A stranded asset is one that has suffered an unanticipated or premature write-down, devaluation, or conversion to a liability. The “unanticipated” part is critical. Every asset depreciates or loses value eventually. Stranding happens when that loss arrives faster than the market expected, and when the business case for continued operation collapses before the asset’s intended lifespan is up.

Climate change has made stranded assets a defining financial concern of the energy transition. The most discussed examples are fossil fuel reserves, oil fields, coal mines, and gas deposits that, if climate commitments are met, will never be fully extracted. If a company’s valuation includes proven reserves that cannot legally or economically be burned in a net zero world, those reserves are stranded. They show up on balance sheets at values that the climate transition makes fictional.

The concept gained prominence through the work of economist Nicholas Stern and the Carbon Tracker Initiative, which in 2011 popularised the idea of a “carbon bubble”, the risk that fossil fuel assets embedded in financial markets would be repriced sharply as climate policy tightened. Mark Carney later amplified the concern, arguing that financial markets were not pricing this risk adequately.

Causes of Stranding

Stranded assets arise from three overlapping forces that map directly onto the climate risk taxonomy.

Physical risks can strand assets directly, a coastal industrial facility rendered uninsurable and eventually unusable by rising seas; agricultural land made unproductive by chronic drought; infrastructure repeatedly damaged by extreme weather. These are not hypothetical: insurers are already withdrawing from certain geographies, effectively stranding properties that cannot be mortgaged or sold.

Transition risks are the more systemic source.
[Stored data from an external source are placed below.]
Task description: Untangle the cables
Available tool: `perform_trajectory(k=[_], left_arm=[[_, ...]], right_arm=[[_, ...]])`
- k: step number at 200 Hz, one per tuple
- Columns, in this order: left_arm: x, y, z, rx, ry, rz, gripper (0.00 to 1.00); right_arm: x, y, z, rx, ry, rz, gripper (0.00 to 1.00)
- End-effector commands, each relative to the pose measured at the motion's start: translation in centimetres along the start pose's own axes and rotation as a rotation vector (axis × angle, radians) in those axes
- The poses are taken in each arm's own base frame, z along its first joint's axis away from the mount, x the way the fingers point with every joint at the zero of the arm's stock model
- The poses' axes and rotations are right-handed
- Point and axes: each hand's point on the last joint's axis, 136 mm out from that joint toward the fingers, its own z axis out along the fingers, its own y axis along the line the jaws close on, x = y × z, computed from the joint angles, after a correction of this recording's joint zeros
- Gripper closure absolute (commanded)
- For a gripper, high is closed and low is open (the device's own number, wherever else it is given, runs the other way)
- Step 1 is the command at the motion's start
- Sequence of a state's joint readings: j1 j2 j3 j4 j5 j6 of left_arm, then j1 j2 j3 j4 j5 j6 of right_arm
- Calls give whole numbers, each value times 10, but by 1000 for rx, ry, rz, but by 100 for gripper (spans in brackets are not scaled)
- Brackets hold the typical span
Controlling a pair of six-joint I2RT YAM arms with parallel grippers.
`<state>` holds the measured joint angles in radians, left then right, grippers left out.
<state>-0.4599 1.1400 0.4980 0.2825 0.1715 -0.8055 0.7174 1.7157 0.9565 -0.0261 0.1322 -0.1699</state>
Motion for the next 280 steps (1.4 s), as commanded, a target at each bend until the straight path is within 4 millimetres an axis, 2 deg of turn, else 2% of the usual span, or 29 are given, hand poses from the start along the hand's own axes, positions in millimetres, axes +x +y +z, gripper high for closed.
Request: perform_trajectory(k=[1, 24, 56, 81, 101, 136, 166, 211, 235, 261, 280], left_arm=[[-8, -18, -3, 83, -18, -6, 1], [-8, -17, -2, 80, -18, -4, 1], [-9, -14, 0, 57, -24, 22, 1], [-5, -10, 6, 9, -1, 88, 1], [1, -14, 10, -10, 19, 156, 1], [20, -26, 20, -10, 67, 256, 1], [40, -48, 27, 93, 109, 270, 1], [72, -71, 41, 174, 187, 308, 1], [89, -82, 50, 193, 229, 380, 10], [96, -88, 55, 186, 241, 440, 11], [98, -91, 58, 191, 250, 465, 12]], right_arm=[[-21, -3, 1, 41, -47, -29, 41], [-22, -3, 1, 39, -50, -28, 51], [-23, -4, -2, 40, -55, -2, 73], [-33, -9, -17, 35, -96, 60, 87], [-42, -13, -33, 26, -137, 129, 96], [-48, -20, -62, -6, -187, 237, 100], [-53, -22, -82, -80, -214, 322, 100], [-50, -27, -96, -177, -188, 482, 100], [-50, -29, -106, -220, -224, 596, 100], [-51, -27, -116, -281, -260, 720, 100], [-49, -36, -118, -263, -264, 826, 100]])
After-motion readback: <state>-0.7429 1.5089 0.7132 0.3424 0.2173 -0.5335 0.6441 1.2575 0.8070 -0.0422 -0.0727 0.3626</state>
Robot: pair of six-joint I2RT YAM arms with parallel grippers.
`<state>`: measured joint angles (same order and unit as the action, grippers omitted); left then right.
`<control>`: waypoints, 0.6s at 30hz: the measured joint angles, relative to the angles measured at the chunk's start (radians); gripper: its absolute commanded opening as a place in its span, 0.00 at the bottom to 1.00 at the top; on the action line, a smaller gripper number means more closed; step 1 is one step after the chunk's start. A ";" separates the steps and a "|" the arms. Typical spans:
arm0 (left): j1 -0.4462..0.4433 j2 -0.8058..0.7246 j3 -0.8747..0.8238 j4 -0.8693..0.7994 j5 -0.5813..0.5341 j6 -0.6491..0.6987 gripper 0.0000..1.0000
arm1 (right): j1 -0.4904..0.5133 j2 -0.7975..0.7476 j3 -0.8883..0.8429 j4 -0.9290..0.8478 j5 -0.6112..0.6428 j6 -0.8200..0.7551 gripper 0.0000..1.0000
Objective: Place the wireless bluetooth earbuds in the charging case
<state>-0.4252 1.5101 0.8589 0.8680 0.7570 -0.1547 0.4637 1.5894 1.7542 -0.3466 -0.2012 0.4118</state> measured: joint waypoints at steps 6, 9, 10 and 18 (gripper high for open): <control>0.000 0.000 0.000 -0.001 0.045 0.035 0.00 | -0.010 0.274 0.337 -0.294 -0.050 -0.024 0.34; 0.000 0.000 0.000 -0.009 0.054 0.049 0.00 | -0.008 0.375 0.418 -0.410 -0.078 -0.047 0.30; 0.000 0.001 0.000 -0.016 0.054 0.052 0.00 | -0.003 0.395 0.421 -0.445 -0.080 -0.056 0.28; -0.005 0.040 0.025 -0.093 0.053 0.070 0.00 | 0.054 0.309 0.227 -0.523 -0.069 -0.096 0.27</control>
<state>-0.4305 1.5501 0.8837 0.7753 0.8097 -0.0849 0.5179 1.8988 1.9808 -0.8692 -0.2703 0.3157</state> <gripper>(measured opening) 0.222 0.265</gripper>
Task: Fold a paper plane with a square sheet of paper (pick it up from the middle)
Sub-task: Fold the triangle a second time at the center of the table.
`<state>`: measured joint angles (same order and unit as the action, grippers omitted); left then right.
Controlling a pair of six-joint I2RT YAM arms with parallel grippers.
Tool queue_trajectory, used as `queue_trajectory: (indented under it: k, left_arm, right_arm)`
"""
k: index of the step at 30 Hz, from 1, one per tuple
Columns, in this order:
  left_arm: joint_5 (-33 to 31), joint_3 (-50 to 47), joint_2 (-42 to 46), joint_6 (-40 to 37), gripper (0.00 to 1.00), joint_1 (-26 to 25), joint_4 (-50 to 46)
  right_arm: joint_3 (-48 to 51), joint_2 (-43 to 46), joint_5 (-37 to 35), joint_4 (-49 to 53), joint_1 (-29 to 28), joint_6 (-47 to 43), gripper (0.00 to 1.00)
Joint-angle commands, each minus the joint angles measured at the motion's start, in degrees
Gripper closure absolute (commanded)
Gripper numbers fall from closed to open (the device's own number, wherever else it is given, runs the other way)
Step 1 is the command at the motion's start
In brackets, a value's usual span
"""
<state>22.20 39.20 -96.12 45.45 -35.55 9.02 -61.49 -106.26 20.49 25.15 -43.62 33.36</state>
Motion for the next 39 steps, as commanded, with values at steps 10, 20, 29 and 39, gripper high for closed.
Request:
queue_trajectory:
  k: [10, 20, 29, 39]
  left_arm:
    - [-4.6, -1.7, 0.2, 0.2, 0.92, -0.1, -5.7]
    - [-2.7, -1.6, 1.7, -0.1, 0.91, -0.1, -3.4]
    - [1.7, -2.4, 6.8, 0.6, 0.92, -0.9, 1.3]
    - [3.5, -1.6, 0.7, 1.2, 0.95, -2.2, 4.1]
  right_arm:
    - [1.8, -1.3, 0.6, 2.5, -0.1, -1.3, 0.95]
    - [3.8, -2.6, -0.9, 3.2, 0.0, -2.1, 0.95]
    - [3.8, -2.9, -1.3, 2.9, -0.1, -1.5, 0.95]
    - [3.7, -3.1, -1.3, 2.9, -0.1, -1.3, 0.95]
Policy changes, carbon pricing, emissions regulations, product bans, can make operating certain assets uneconomical overnight. Technological shifts can undermine the competitive position of assets that were built for a different energy system. A coal-fired power plant does not need to be physically damaged to be stranded; it just needs electricity prices to fall below its operating costs due to cheap renewable competition.

Market and reputational shifts add a third vector. Consumer preference changes, investor divestment pressure, and lender reluctance to refinance carbon-intensive assets can accelerate stranding even ahead of regulatory action.

Beyond Fossil Fuels

The conversation about stranded assets has broadened significantly. High-carbon industrial facilities, carbon-intensive real estate, inefficient vehicle fleets, and certain agricultural operations all carry stranding risk under ambitious climate scenarios. For communications specialists, this matters: a company’s climate risk disclosure increasingly requires it to explain not just its direct emissions but whether its core business model depends on assets that may be stranded by the transition.

The Scope 3 emissions of fossil fuel companies, the emissions from burning the fuel they sell, are the primary reason their entire proven reserve base faces stranding risk. You cannot separate the asset value from the climate liability embedded in it.

You Might Not Expect
Stranded assets are not just about fossil fuels anymore
The conversation has broadened well beyond oil fields and coal mines. High-carbon industrial facilities, energy-inefficient real estate, carbon-intensive vehicle fleets, and certain agricultural operations all carry stranding risk. Any asset whose value depends on a high-carbon world continuing indefinitely is exposed.